→ Exercise requirements: Which lines in the data below contain the word "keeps"? Pull each of them out.

-------- Records to process --------

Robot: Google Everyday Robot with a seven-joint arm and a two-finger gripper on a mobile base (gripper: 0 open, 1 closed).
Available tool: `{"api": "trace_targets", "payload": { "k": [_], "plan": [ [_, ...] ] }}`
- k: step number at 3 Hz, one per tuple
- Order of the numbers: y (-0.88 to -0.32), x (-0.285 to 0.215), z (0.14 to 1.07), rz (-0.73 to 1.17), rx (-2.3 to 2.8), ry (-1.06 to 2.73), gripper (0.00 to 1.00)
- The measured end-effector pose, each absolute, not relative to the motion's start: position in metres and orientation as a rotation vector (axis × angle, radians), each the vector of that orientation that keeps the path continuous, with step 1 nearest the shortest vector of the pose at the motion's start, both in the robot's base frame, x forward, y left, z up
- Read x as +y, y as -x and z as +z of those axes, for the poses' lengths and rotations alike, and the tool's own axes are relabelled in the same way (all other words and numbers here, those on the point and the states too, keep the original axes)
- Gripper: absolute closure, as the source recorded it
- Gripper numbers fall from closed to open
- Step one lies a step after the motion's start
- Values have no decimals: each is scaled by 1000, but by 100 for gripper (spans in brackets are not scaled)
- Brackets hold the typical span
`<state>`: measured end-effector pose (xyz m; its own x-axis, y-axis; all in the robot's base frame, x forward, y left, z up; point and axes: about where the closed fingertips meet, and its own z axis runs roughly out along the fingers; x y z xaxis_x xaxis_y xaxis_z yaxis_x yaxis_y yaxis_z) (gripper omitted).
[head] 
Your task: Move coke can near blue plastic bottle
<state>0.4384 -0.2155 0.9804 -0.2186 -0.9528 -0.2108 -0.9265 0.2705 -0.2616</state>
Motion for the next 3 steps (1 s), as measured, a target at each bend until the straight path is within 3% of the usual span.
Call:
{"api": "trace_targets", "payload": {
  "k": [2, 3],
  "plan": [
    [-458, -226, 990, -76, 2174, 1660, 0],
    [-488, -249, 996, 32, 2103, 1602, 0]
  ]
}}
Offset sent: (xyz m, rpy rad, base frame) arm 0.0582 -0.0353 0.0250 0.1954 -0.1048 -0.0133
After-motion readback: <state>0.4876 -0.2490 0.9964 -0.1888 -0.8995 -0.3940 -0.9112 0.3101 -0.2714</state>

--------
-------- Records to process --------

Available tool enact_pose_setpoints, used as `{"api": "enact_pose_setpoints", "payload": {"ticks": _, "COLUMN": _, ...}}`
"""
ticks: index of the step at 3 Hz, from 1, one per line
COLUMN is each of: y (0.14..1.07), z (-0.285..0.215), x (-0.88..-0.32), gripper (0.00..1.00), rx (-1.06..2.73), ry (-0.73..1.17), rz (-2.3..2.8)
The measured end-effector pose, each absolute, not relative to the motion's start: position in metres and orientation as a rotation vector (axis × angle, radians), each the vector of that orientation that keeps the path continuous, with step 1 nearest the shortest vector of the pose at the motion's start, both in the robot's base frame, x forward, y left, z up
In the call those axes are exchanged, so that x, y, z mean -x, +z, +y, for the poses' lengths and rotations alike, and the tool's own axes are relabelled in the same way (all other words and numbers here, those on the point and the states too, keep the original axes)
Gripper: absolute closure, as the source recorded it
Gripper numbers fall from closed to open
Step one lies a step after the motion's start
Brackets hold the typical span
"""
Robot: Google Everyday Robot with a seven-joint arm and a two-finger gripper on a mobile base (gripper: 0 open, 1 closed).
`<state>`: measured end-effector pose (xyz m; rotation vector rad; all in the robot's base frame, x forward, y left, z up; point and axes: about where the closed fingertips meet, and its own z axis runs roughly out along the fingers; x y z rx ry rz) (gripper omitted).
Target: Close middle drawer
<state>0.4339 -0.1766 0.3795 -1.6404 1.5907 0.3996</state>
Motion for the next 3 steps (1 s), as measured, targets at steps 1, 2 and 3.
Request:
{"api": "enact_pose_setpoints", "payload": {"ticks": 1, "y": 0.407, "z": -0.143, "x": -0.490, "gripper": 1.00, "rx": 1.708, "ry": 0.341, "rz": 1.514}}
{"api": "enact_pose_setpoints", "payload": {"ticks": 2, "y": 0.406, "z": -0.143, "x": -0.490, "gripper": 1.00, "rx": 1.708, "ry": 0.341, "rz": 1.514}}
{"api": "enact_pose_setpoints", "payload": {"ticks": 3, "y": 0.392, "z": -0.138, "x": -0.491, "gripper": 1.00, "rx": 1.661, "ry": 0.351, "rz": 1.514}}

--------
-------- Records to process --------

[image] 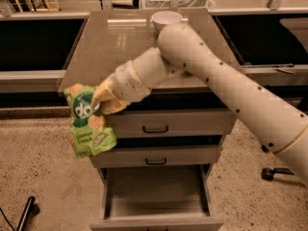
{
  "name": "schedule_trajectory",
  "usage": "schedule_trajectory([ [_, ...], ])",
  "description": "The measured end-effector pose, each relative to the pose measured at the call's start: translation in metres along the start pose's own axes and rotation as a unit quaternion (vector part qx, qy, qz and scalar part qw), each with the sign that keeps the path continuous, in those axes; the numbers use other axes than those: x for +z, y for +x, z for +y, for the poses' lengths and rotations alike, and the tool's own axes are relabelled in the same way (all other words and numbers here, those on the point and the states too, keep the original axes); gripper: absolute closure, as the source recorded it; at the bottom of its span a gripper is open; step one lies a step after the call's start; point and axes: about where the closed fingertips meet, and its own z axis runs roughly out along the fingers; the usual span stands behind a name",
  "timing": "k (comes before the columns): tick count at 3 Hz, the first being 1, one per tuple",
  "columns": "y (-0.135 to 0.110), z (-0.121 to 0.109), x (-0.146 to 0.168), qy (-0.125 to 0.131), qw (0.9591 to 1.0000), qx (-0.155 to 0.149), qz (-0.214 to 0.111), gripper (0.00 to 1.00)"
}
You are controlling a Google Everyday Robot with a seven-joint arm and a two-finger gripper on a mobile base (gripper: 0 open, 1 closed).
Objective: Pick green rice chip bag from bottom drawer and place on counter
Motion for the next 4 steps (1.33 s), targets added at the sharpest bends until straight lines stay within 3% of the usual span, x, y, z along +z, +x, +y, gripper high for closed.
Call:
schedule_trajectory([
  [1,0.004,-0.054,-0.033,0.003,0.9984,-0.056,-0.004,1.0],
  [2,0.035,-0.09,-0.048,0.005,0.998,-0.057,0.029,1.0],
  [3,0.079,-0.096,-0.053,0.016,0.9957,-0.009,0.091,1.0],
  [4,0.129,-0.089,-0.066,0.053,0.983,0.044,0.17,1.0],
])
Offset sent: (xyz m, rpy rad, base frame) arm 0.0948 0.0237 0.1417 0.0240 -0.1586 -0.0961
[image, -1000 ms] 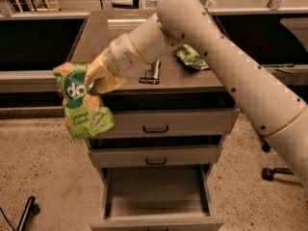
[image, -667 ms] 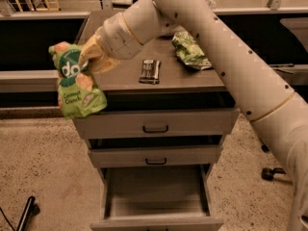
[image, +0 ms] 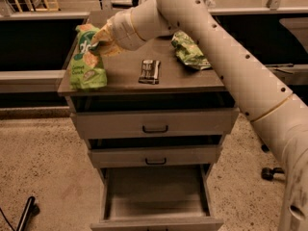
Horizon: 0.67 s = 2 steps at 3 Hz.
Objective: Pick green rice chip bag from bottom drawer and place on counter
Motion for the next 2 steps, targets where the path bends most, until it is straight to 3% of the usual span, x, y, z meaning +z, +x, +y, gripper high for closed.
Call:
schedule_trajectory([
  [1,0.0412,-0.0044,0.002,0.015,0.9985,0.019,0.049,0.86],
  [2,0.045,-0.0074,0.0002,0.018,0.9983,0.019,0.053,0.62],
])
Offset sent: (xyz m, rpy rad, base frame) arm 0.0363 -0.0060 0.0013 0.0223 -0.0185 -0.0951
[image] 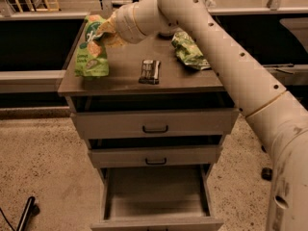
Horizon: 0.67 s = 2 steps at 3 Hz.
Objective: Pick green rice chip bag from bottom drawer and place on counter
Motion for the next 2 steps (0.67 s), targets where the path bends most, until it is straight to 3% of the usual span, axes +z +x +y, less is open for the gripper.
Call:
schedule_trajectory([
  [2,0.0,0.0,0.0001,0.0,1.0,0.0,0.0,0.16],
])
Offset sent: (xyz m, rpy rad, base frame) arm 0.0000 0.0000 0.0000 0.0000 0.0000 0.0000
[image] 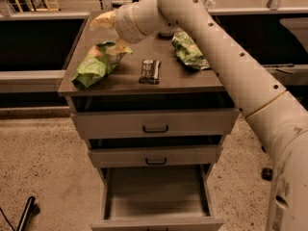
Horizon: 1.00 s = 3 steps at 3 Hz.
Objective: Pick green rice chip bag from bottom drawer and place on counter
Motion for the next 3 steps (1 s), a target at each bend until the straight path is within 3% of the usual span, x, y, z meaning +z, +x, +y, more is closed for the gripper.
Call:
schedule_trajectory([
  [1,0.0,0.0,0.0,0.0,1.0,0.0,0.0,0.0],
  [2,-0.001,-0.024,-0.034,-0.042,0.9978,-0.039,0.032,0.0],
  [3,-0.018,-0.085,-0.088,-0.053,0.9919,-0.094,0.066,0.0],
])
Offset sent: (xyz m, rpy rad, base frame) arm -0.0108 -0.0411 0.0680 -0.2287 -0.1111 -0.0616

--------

→ Reply to the exercise:
- The measured end-effector pose, each absolute, not relative to the motion's start: position in metres and orientation as a rotation vector (axis × angle, radians), each the vector of that orientation that keeps the path continuous, with step 1 nearest the shortest vector of the pose at the motion's start, both in the robot's base frame, x forward, y left, z up
The measured end-effector pose, each absolute, not relative to the motion's start: position in metres and orientation as a rotation vector (axis × angle, radians), each the vector of that orientation that keeps the path continuous, with step 1 nearest the shortest vector of the pose at the motion's start, both in the robot's base frame, x forward, y left, z up
  "description": "The measured end-effector pose, each relative to the pose measured at the call's start: translation in metres along the start pose's own axes and rotation as a unit quaternion (vector part qx, qy, qz and scalar part qw), each with the sign that keeps the path continuous, in those axes; the numbers use other axes than those: x for +z, y for +x, z for +y, for the poses' lengths and rotations alike, and the tool's own axes are relabelled in the same way (all other words and numbers here, those on the point and the states too, keep the original axes); gripper: absolute closure, as the source recorded it; at the bottom of its span a gripper is open; step one lies a step after the call's start; point and axes: about where the closed fingertips meet, and its own z axis runs roughly out along the fingers; the usual span stands behind a name",

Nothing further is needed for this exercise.